ACTION ITEM ▸
Filter the records below down to lines containing "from".

INPUT MATERIAL ▸
=====

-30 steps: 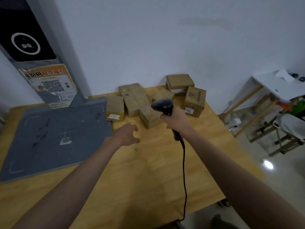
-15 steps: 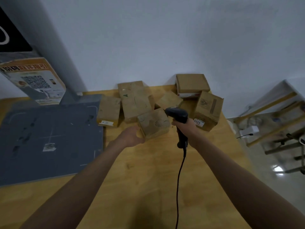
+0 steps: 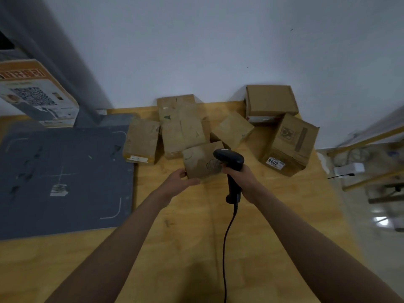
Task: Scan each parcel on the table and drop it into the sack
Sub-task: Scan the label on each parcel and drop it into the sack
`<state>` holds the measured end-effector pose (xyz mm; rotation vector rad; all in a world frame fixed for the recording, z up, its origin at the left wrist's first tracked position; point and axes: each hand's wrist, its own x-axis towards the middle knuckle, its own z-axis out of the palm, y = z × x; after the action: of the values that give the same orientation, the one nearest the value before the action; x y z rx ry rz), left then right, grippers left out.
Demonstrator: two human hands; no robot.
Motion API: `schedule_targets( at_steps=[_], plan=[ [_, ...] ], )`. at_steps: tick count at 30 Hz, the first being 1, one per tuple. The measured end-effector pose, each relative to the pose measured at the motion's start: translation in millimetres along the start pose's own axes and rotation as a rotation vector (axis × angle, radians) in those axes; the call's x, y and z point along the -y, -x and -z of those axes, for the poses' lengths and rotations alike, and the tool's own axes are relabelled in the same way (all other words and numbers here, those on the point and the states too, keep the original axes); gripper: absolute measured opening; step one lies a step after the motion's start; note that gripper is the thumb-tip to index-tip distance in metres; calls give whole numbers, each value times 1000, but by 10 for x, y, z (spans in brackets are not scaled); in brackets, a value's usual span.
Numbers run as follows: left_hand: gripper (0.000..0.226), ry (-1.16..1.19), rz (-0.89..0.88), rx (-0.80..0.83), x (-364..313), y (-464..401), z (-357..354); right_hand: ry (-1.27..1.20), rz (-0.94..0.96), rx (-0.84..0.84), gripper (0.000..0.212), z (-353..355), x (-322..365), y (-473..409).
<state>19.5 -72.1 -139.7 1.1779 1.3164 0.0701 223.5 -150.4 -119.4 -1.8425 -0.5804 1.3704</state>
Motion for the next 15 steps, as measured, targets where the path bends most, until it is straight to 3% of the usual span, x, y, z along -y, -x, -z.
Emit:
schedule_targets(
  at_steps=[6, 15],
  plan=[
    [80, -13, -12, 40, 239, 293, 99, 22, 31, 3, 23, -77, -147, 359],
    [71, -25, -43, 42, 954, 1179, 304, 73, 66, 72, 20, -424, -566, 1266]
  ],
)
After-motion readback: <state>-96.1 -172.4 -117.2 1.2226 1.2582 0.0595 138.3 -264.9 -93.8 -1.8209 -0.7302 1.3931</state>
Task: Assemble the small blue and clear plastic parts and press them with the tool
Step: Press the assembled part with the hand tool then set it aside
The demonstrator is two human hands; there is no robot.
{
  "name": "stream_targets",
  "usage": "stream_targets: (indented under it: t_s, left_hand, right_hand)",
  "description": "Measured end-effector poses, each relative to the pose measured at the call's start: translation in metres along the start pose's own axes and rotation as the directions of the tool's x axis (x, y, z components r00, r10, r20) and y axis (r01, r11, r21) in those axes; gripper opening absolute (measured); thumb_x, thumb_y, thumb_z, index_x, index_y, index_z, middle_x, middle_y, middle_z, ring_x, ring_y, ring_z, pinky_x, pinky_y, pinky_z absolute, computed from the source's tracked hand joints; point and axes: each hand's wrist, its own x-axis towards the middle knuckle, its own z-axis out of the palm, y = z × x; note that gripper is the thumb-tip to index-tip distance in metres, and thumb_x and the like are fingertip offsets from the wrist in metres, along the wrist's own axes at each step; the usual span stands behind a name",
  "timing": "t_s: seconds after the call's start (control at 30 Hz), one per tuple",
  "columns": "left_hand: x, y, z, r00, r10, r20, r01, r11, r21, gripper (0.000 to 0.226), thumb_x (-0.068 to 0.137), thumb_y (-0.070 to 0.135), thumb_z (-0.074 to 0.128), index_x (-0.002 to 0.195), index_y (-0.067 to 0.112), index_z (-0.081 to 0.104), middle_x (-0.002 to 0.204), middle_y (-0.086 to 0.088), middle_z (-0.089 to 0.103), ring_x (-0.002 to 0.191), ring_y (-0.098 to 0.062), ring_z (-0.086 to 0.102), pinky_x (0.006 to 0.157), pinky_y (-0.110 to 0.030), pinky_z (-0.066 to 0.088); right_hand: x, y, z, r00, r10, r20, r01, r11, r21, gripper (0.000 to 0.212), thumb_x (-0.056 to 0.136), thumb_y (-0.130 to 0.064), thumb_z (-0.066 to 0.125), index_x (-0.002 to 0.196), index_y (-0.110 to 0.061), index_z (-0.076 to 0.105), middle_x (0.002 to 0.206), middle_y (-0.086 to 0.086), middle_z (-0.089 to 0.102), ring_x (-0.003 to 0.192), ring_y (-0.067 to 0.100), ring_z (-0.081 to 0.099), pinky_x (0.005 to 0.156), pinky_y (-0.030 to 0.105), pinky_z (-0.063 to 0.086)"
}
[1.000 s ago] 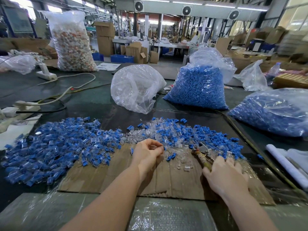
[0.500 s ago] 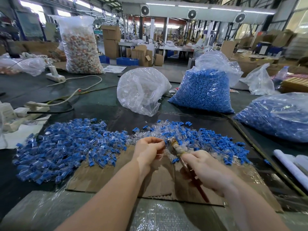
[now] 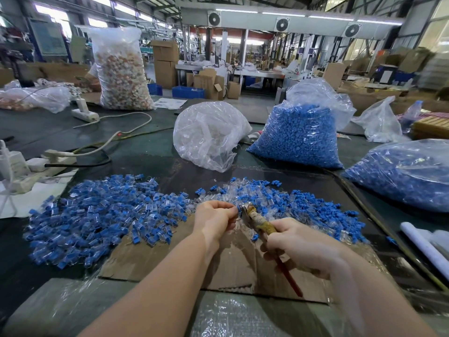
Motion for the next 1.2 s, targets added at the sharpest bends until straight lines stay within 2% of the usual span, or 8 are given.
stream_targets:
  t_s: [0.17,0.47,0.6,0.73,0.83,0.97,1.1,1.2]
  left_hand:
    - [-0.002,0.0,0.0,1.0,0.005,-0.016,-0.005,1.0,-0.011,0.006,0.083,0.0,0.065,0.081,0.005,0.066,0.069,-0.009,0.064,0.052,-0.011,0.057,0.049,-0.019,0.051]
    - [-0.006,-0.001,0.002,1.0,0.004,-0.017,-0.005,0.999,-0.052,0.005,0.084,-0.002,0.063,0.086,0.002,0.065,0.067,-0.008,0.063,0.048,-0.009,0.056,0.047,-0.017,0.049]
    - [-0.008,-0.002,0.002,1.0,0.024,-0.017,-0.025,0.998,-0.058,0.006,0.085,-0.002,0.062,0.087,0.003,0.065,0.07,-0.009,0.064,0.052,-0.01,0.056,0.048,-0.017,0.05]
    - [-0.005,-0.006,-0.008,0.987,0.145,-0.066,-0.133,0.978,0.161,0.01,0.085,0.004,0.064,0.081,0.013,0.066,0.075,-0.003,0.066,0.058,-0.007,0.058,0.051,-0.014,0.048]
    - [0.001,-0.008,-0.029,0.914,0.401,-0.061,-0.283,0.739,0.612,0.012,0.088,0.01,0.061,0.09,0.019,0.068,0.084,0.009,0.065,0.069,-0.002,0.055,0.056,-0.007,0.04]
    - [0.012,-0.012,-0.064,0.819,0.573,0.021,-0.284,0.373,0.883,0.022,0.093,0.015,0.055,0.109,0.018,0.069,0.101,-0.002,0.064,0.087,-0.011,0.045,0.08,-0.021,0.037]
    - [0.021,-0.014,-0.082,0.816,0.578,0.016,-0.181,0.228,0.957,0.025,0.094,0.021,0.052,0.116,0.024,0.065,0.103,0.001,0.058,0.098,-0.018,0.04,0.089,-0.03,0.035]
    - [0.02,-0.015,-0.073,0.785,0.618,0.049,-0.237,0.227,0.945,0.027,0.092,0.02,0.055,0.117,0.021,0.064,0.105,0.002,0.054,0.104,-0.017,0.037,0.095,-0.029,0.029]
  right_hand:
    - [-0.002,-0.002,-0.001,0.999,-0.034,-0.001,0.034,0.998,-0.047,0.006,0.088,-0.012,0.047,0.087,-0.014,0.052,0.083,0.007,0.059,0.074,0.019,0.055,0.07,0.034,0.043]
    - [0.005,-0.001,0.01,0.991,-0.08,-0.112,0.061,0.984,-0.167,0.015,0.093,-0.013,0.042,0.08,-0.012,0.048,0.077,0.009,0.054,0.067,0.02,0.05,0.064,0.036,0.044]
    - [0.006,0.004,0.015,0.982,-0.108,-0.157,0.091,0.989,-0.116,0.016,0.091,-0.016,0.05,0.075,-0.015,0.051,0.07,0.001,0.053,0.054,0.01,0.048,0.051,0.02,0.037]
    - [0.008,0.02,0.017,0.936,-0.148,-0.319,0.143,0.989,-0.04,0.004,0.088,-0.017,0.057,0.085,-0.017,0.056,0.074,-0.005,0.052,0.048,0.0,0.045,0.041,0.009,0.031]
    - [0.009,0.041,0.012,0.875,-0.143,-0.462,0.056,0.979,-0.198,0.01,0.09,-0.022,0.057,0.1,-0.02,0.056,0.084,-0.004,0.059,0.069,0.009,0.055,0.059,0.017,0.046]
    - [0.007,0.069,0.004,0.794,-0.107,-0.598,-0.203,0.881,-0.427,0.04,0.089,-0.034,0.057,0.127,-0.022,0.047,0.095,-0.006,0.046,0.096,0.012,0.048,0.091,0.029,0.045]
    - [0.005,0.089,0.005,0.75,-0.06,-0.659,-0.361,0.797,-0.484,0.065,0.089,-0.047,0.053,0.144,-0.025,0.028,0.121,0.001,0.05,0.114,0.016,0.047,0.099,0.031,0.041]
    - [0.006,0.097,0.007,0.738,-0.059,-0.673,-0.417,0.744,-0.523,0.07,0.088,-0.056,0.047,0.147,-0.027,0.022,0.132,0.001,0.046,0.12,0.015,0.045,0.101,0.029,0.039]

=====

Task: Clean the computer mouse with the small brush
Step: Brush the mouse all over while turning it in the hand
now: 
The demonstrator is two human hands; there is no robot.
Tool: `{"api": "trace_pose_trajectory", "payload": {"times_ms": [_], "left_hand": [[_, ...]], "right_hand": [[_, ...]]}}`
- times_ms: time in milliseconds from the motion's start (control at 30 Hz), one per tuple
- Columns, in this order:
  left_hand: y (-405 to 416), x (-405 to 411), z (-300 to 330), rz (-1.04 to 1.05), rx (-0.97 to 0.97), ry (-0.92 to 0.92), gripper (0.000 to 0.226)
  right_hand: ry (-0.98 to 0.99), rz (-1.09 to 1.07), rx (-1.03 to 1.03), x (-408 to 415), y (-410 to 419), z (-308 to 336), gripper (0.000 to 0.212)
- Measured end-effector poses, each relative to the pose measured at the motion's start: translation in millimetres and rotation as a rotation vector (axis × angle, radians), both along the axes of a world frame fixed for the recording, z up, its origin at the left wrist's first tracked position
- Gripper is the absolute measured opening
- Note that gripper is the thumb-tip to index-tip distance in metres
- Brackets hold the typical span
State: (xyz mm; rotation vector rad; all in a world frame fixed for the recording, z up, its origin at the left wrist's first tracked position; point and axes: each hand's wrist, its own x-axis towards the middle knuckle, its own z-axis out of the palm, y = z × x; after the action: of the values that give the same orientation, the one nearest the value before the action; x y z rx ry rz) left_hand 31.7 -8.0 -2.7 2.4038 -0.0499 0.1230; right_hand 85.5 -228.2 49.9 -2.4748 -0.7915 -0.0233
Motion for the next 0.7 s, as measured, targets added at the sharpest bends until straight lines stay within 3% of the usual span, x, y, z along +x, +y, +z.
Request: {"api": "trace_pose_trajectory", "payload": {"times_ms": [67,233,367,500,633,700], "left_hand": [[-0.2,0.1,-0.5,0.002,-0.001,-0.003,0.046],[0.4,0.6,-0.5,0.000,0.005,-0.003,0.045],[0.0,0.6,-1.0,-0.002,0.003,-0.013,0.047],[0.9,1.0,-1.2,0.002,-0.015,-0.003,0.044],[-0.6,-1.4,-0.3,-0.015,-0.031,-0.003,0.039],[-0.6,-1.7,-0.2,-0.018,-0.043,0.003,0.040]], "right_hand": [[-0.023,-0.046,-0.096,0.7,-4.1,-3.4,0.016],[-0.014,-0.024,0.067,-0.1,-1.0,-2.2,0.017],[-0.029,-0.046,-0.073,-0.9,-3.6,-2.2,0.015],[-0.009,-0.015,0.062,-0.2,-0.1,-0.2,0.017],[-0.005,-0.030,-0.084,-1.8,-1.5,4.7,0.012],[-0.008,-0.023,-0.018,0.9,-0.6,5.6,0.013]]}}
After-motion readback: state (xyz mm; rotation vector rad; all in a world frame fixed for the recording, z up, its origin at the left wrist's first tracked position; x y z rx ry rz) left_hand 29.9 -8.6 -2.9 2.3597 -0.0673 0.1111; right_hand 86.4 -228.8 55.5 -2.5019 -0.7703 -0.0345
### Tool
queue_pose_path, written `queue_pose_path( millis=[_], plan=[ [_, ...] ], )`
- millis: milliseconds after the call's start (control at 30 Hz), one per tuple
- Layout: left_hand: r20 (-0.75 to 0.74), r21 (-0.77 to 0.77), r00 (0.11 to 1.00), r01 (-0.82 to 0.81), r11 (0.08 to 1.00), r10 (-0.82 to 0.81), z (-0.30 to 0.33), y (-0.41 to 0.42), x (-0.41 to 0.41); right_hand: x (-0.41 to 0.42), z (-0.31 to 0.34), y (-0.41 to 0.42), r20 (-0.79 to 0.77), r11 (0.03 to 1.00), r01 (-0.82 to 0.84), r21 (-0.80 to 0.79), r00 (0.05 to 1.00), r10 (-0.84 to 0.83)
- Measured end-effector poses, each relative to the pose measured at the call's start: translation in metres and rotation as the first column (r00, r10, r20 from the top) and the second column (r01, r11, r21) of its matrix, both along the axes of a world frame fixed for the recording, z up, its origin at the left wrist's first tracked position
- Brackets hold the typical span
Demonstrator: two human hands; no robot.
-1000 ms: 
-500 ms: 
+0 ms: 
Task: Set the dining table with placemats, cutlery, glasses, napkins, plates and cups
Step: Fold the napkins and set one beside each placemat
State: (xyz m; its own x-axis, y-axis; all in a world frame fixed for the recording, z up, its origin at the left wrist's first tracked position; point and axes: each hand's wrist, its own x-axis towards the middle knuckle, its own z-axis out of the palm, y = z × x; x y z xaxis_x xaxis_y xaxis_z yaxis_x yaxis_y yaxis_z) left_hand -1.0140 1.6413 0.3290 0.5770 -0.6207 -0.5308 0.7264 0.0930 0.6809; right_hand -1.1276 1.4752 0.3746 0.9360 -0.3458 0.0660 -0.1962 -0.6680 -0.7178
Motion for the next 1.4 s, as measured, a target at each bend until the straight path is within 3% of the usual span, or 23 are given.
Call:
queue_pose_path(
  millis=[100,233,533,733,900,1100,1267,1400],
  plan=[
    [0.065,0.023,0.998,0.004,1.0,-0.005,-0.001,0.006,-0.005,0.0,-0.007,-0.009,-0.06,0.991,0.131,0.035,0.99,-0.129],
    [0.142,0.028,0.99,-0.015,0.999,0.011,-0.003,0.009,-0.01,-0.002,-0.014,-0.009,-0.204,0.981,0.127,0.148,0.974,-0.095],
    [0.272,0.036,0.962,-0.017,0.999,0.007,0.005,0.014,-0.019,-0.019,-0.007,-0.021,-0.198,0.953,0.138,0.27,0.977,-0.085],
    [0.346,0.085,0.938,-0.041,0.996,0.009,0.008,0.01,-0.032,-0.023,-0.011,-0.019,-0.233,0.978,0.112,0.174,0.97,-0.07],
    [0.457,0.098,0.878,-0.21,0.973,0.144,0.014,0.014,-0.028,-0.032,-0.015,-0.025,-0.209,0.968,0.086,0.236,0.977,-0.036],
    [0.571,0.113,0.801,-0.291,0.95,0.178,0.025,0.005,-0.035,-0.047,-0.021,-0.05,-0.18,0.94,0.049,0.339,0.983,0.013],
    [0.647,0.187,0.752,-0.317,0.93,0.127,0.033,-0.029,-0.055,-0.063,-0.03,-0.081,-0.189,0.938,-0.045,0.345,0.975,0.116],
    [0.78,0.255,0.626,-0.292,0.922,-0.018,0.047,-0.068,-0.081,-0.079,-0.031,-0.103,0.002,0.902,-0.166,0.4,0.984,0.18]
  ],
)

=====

SOLUTION TO THE PROBLEM ▸
  "description": "Measured end-effector poses, each relative to the pose measured at the call's start: translation in metres along the start pose's own axes and rotation as the directions of the tool's x axis (x, y, z components r00, r10, r20) and y axis (r01, r11, r21) in those axes; gripper opening absolute (measured); thumb_x, thumb_y, thumb_z, index_x, index_y, index_z, middle_x, middle_y, middle_z, ring_x, ring_y, ring_z, pinky_x, pinky_y, pinky_z absolute, computed from the source's tracked hand joints; point and axes: each hand's wrist, its own x-axis towards the middle knuckle, its own z-axis out of the palm, y = z × x; note that gripper is the thumb-tip to index-tip distance in metres, and thumb_x and the like are fingertip offsets from the wrist in metres, along the wrist's own axes at each step; the usual span stands behind a name",
- times_ms: time in milliseconds from the motion's start (control at 30 Hz), one per tuple
- Measured end-effector poses, each relative to the pose measured at the call's start: translation in metres and rotation as the first column (r00, r10, r20 from the top) and the second column (r01, r11, r21) of its matrix, both along the axes of a world frame fixed for the recording, z up, its origin at the left wrist's first tracked position

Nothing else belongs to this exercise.